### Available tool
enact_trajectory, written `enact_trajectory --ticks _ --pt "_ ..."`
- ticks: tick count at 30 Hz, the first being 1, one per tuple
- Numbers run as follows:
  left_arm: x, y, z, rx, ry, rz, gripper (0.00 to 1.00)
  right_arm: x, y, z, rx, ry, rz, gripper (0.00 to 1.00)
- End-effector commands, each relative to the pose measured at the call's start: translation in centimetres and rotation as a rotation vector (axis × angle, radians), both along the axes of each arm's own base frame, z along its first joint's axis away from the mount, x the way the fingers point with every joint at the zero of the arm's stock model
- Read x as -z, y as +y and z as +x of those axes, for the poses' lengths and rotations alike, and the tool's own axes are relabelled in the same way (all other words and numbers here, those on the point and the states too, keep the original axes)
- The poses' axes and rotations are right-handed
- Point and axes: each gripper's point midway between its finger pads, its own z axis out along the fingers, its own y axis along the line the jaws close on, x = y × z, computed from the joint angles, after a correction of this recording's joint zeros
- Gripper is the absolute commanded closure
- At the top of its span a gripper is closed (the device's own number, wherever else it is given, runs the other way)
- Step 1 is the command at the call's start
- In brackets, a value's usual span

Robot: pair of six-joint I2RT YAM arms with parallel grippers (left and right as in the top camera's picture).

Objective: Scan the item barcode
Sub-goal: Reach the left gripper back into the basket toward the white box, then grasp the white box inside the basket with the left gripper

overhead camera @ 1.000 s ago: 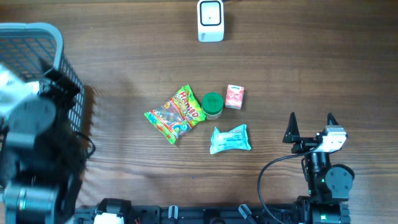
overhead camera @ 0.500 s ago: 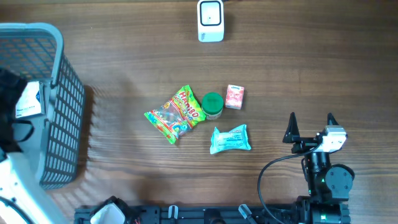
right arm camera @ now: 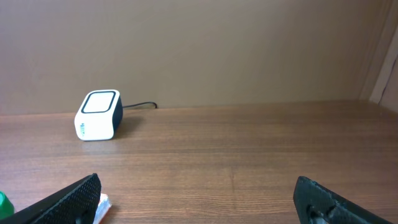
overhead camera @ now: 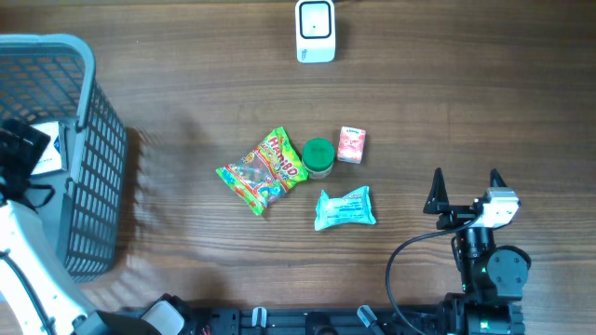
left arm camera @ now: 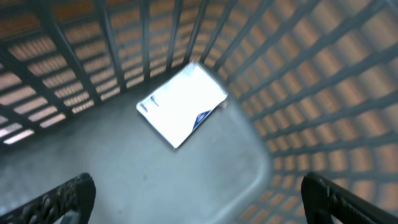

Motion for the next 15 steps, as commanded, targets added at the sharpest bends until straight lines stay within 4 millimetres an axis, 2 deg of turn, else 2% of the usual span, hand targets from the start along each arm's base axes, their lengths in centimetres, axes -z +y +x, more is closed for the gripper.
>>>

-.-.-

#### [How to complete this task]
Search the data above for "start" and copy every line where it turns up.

#### [Exercise response]
- End-effector commands, each relative to the pose measured at the call's start: translation in centimetres and rotation as a rotation vector (axis × angle, radians), both along the axes of each arm's own base frame, z along its first joint's axis away from the mount, x the way the fingers point with every joint at the zero of the arm's stock model
- Step 1 is the command at the call's start
Motion for the next 15 steps, as commanded, targets added at the sharpest bends until straight lines stay within 4 millimetres an axis, 2 deg of turn, else 2% of the usual span, hand targets from the start along each arm's base axes, their lengths in centimetres, axes -z +y +x, more is closed for the gripper.

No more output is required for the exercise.